1. How bout 740 and 760?
• So we really are kind of getting into the nitty gritty here. So, so, for the quiz we'll you know, we accepted anything, between you know, 745 and 755. But in fact we can keep zooming in and we can use calculus, and we can, we can really hone on what that, the tippy top is there. But that's not so important right now, we could also something called Newton's method, you know Newton's method?
• I remember it.
• Newton, newton's method said if, you know, guess a position like you know, 455 sorry 755, and use the derivative at that point which is actually really easy to compute, doesn't involve solving the, the cubic, it just involves, Writing down the cubic and evaluating at that point, we can actually you know, fit with the straight line is here.
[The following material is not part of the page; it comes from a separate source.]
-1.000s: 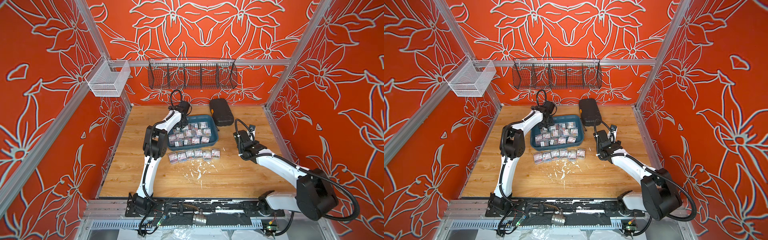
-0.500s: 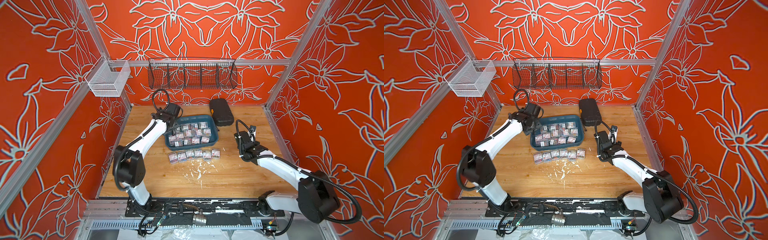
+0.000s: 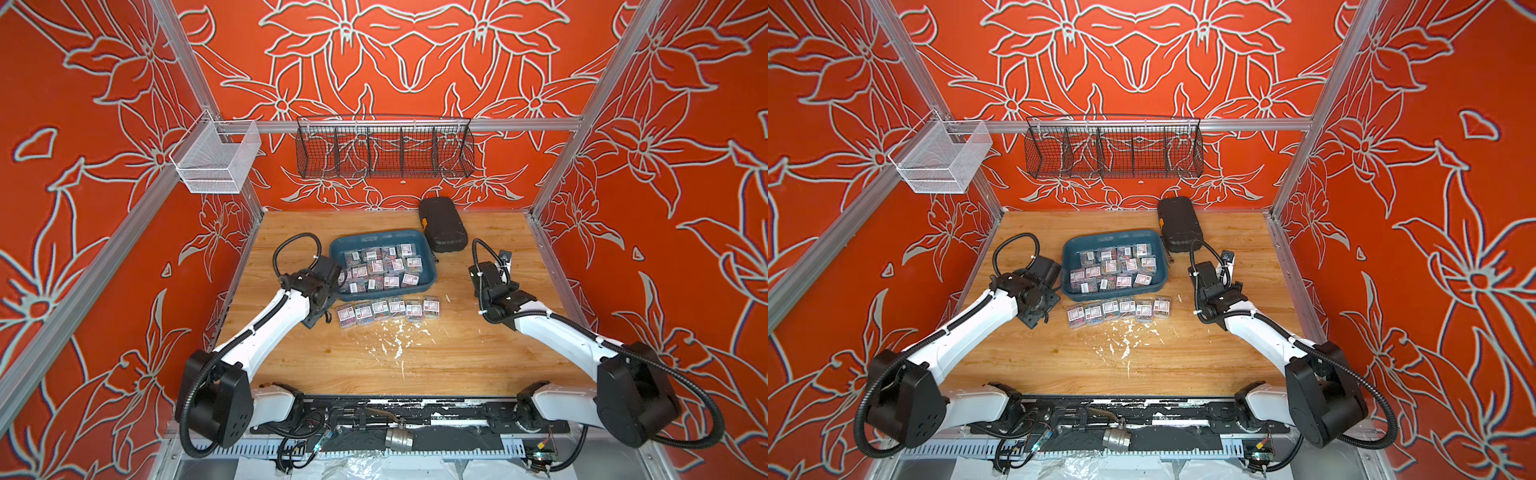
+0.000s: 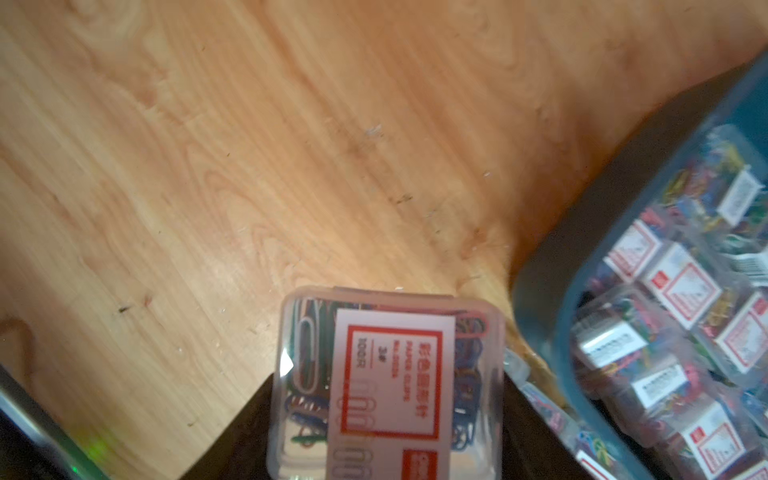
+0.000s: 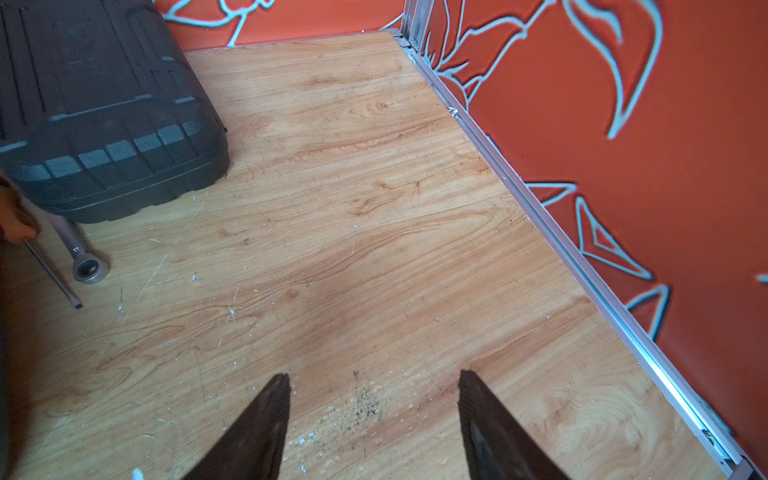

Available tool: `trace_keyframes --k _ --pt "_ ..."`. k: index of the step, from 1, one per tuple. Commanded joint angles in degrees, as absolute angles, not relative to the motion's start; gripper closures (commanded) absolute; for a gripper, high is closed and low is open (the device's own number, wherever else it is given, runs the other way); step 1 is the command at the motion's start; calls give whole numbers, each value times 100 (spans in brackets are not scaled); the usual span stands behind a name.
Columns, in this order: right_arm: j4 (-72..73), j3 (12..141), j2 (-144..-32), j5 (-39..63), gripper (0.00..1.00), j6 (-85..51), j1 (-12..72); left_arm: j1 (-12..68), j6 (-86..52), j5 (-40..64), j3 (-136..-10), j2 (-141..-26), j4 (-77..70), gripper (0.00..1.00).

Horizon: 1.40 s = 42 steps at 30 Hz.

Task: Take the paper clips out of the storage box
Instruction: Place the boxed paper clips at the center of the board.

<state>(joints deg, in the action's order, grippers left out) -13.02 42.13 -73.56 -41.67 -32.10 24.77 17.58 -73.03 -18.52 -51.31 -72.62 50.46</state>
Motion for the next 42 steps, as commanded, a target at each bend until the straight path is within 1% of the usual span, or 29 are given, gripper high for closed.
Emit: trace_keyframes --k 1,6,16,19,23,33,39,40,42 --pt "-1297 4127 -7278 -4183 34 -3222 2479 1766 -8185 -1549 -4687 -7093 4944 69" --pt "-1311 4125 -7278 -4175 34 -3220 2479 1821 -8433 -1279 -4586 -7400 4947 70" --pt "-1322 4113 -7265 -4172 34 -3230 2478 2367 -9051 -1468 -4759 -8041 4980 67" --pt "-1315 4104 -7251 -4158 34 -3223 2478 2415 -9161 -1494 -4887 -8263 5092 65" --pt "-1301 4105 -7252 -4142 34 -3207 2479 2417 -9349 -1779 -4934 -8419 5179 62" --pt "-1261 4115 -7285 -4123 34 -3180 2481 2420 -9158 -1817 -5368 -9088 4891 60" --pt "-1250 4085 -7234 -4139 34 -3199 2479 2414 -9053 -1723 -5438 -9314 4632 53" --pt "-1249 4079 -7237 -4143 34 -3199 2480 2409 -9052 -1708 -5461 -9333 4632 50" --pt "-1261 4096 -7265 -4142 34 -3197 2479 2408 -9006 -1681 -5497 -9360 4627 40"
And we can take it, take steps in the direction of that line, it's a, it's a gradient ascend kind of method.
• Yeah.
• And, and that'll allow us to hone in, as we get closer and closer to the top. The slope is going to flatten out, we're going to take smaller steps And this process converges to whatever the peak is, I think it's a little bit under 750.

Optimization Approaches

So in terms of optimization approaches, we actually just looked at a couple of different ideas. We, we just looked at generate and test, this sort of idea that you can just run through all the different values in the input space and see which one gives the maximum. When is that a good idea and when is that not a good idea?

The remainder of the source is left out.